DIRECTIONS FOR THIS TASK
What you return should be the full listing, word for word, without a single image.

GIVEN MATERIAL
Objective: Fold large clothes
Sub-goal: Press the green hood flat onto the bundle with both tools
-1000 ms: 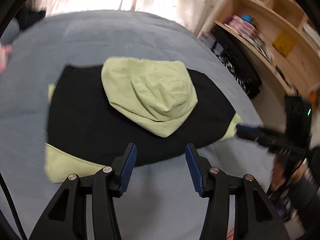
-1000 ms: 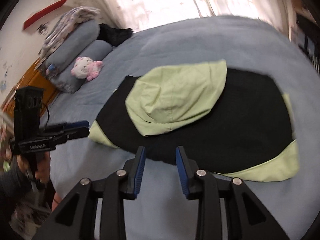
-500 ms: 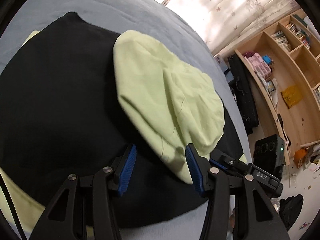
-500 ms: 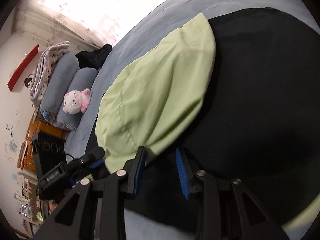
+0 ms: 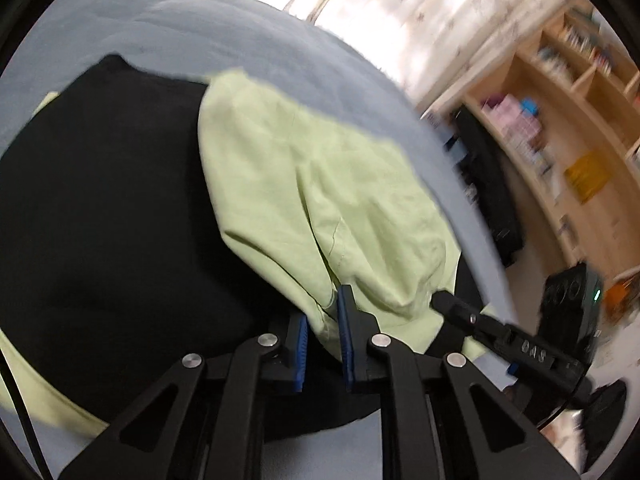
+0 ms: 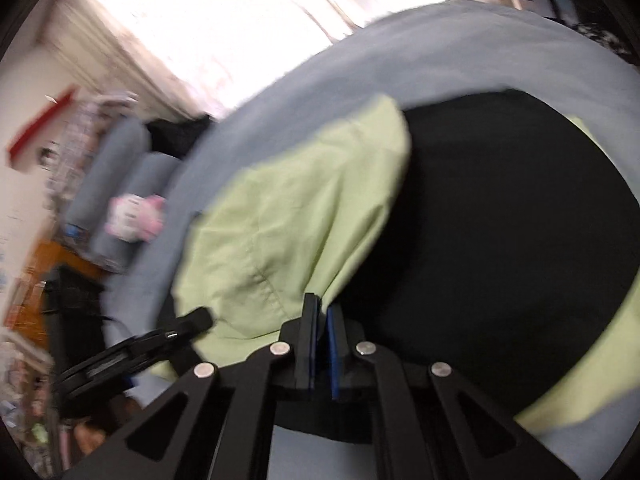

EXERCISE RESPONSE
Objective: Fold large clothes
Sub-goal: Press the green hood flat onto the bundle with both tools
-1000 ms: 
-1000 ms: 
-500 ms: 
-500 ms: 
+0 ms: 
+0 ms: 

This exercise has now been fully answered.